#### WHAT NEEDS TO BE DONE
Here are the records. Write out exactly the lines between the one holding "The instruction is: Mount" and the one holding "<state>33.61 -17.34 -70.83", inclusive.

---- SUPPLIED DATA

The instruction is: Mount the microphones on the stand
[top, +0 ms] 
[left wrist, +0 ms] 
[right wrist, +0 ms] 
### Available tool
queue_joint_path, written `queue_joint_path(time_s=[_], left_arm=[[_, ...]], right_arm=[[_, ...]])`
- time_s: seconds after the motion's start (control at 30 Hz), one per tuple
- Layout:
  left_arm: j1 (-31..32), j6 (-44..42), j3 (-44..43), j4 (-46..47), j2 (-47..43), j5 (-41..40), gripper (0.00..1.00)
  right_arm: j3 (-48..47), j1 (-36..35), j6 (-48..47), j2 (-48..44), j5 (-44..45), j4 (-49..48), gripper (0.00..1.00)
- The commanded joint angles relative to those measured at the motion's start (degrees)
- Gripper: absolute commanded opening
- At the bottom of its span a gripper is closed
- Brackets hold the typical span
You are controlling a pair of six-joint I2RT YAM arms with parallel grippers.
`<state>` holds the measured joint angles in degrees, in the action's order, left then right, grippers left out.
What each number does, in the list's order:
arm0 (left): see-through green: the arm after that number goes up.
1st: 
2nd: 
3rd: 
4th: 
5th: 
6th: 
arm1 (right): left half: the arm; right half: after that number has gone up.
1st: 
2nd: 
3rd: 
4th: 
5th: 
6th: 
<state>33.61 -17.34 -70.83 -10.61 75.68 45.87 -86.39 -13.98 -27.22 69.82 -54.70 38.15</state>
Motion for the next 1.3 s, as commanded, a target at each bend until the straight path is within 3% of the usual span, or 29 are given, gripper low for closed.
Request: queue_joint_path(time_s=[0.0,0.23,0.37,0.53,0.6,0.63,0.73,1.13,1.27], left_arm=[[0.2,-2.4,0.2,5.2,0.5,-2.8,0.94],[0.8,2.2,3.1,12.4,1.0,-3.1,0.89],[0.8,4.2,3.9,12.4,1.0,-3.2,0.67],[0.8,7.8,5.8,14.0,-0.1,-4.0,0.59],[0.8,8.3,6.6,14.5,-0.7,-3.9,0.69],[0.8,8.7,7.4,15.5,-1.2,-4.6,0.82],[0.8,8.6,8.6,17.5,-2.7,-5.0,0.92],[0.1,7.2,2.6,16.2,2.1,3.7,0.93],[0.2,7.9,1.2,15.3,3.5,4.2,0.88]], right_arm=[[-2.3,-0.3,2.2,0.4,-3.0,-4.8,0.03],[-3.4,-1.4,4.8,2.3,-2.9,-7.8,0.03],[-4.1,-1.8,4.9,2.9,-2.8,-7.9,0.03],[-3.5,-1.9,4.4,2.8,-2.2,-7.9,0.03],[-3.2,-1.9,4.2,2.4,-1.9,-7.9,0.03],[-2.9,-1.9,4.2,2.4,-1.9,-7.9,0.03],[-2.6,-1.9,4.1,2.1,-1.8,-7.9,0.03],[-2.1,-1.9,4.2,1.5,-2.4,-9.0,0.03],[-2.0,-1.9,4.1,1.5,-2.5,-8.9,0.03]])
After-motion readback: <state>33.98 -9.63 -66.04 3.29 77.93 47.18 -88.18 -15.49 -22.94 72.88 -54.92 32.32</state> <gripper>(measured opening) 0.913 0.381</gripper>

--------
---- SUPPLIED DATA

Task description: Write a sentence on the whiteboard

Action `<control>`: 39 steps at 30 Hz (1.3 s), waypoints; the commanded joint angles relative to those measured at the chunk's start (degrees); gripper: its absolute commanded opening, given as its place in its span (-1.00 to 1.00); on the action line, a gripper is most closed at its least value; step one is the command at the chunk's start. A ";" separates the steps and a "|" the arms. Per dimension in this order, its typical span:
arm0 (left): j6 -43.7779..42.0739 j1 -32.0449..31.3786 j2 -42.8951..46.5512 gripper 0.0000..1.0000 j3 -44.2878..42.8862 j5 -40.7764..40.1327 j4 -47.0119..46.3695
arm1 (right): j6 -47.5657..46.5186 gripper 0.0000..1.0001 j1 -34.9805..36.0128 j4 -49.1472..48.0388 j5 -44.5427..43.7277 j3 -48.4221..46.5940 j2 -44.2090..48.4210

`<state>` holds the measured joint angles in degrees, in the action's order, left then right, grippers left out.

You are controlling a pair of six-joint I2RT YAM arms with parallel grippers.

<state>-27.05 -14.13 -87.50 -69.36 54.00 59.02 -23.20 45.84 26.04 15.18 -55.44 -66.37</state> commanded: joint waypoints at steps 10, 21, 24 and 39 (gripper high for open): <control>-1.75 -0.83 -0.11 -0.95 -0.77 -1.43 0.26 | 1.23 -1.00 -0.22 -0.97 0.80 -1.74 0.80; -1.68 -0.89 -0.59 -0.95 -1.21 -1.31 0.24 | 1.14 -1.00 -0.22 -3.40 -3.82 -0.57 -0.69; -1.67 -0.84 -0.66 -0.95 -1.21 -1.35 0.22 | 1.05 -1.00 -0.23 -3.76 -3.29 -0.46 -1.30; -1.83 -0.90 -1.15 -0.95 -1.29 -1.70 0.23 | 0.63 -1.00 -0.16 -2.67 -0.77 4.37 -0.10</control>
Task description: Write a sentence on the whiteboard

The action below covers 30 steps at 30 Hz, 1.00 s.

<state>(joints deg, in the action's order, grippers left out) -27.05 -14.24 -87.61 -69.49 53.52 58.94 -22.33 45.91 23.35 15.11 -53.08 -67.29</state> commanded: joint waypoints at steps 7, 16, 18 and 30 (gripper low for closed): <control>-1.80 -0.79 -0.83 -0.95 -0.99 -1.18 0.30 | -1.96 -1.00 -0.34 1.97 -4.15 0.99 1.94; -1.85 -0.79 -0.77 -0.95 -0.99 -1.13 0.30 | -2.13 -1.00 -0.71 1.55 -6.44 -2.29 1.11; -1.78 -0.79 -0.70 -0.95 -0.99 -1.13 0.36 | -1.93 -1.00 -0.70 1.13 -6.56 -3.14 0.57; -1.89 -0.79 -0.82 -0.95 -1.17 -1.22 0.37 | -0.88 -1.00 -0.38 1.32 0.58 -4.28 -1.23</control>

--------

#### ANSWER BOX
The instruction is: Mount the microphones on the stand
[top, +0 ms] 
[left wrist, +0 ms] 
[right wrist, +0 ms] 
### Available tool
queue_joint_path, written `queue_joint_path(time_s=[_], left_arm=[[_, ...]], right_arm=[[_, ...]])`
- time_s: seconds after the motion's start (control at 30 Hz), one per tuple
- Layout:
  left_arm: j1 (-31..32), j6 (-44..42), j3 (-44..43), j4 (-46..47), j2 (-47..43), j5 (-41..40), gripper (0.00..1.00)
  right_arm: j3 (-48..47), j1 (-36..35), j6 (-48..47), j2 (-48..44), j5 (-44..45), j4 (-49..48), gripper (0.00..1.00)
- The commanded joint angles relative to those measured at the motion's start (degrees)
- Gripper: absolute commanded opening
- At the bottom of its span a gripper is closed
- Brackets hold the typical span
You are controlling a pair of six-joint I2RT YAM arms with parallel grippers.
`<state>` holds the measured joint angles in degrees, in the action's order, left then right, grippers left out.
What each number does, in the list's order:
arm0 (left): see-through green: the arm after that number goes up.
1st: 
2nd: 
3rd: 
4th: 
5th: 
6th: 
arm1 (right): left half: the arm; right half: after that number has gone up.
1st: 
2nd: 
3rd: 
4th: 
5th: 
6th: 
<state>33.61 -17.34 -70.83 -10.61 75.68 45.87 -86.39 -13.98 -27.22 69.82 -54.70 38.15</state>

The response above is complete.